Как только структура подхватила его, она побудила его подниматься.
Так что Ревик поднимался.
Он поднимался, не выпуская её внизу, и он никогда не поднимался в том пространстве настолько быстро или без усилий. Он поднимался так стремительно, что это дезориентировало его, и он испугался, что может вообще пролететь мимо своей цели и оказаться в каком-то измерении Барьера слишком далеко от Земли.
Он осознал, насколько это отличалось от нормальных Барьерных путешествий.
В отличие от таких путешествий, которым он обучал Элли, когда только забрал её из Сан-Франциско, такое путешествие требовало от него принести с собой некий элемент физического мира. Тут он чувствовал, что Элли выступает как настоящий мост — мост света между тем физическим, материальным миром внизу и тем, что существовал в измерении света.

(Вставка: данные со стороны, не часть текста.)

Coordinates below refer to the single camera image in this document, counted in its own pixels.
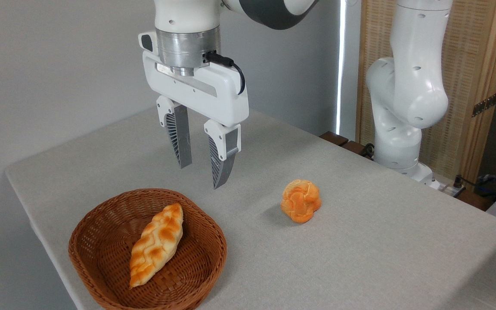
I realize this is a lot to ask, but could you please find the bamboo and wood screen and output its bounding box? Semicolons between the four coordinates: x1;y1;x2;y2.
355;0;496;184

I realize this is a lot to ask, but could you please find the brown wicker basket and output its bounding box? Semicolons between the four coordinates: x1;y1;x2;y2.
68;188;228;310

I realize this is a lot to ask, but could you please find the metal screen hinge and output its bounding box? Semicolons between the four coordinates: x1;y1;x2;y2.
471;92;496;118

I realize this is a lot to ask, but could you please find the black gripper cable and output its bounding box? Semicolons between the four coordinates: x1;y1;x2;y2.
205;51;247;96

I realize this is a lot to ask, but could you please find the round orange bread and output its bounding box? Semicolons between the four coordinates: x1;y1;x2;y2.
280;179;322;224

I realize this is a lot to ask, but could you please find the long braided bread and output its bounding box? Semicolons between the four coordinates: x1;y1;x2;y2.
129;203;184;289

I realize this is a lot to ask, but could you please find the white power strip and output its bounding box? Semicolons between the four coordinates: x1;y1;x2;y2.
438;183;466;198

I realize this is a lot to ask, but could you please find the dark brown wooden block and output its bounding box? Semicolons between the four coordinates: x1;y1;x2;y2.
342;140;374;161
319;131;350;147

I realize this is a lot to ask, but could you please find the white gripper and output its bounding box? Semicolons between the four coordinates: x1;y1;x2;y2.
143;51;250;190

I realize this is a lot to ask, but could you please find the grey tablecloth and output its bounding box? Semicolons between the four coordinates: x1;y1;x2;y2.
5;105;496;310

В теории он понимал потребность в подобном.
По своим прежним исследованиям и по пониманию старых книг он даже знал, что элерианцев называют посредниками именно по этой причине — из-за способности действовать как буквальные звенья между физическим миром и Барьером.
Эта способность предположительно отличала их от обычных видящих, которым обычно приходилось существовать или в одном измерении, или в другом.
Конечно, это было сильное упрощение, но Ревик понимал теорию.